◆ **What to do**:
Transcribe the listing in full, excluding any pictures.
--- Stored data Enclosed Below ---
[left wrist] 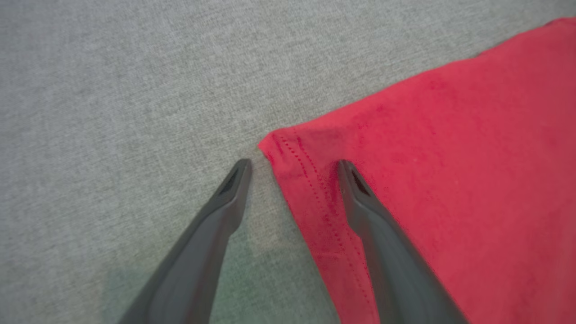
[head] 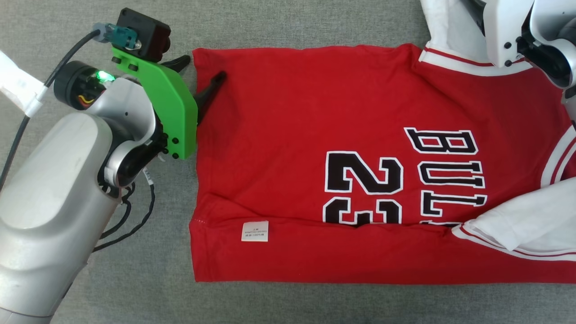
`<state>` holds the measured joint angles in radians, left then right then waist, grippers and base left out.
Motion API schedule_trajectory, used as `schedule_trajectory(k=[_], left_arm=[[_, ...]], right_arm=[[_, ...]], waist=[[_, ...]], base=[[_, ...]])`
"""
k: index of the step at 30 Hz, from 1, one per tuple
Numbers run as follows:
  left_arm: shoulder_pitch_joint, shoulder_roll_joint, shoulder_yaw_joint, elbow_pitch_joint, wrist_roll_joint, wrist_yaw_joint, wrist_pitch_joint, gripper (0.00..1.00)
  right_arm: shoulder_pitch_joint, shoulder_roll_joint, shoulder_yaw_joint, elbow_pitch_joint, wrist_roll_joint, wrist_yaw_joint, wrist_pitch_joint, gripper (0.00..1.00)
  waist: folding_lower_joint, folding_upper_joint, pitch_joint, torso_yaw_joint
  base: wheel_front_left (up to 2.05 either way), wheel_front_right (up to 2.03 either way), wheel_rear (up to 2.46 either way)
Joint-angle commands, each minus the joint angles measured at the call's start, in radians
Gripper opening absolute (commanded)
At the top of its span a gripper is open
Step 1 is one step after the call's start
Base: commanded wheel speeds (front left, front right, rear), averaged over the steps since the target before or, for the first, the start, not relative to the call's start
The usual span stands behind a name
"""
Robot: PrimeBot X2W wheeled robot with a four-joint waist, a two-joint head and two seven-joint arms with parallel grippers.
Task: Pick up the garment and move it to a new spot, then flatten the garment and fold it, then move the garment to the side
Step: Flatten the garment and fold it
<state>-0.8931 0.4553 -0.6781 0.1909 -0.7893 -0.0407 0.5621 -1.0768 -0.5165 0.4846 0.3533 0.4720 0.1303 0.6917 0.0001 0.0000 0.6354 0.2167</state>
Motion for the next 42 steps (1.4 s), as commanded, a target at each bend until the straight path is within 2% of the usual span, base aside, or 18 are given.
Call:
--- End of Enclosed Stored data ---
◆ **Response**:
[left wrist] 
[head] 
`<state>` holds the measured joint angles in radians, left then right then waist, grippers and base left out.
Motion API schedule_trajectory, used as `schedule_trajectory(k=[_], left_arm=[[_, ...]], right_arm=[[_, ...]], waist=[[_, ...]], base=[[_, ...]])`
"""
k: index of the step at 30 Hz, from 1, one per tuple
Numbers run as follows:
  left_arm: shoulder_pitch_joint, shoulder_roll_joint, shoulder_yaw_joint, elbow_pitch_joint, wrist_roll_joint, wrist_yaw_joint, wrist_pitch_joint, gripper (0.00..1.00)
  right_arm: shoulder_pitch_joint, shoulder_roll_joint, shoulder_yaw_joint, elbow_pitch_joint, wrist_roll_joint, wrist_yaw_joint, wrist_pitch_joint, gripper (0.00..1.00)
  waist: folding_lower_joint, folding_upper_joint, pitch_joint, torso_yaw_joint
  base: wheel_front_left (up to 2.05 either way), wheel_front_right (up to 2.03 either way), wheel_rear (up to 2.46 either way)
Joint-angle commands, each minus the joint angles measured at the call's start, in radians
Gripper opening absolute (commanded)
At the top of its span a gripper is open
Step 1 is one step after the call's start
Base: commanded wheel speeds (front left, front right, rear), averaged over the steps since the target before or, for the first, the start, not relative to the call's start
The usual span stands behind a name
"""
Robot: PrimeBot X2W wheeled robot with a four-joint waist, a two-joint head and two seven-joint arms with parallel grippers.
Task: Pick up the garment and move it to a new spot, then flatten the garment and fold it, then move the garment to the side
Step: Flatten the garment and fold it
<state>-0.8931 0.4553 -0.6781 0.1909 -0.7893 -0.0407 0.5621 -1.0768 -0.5165 0.4846 0.3533 0.4720 0.1303 0.6917 0.0001 0.0000 0.6354 0.2167</state>
Motion for the next 42 steps (1.4 s), as commanded, a target at each bend until the straight path is within 2% of the usual span, base aside, or 18 are given.
Call:

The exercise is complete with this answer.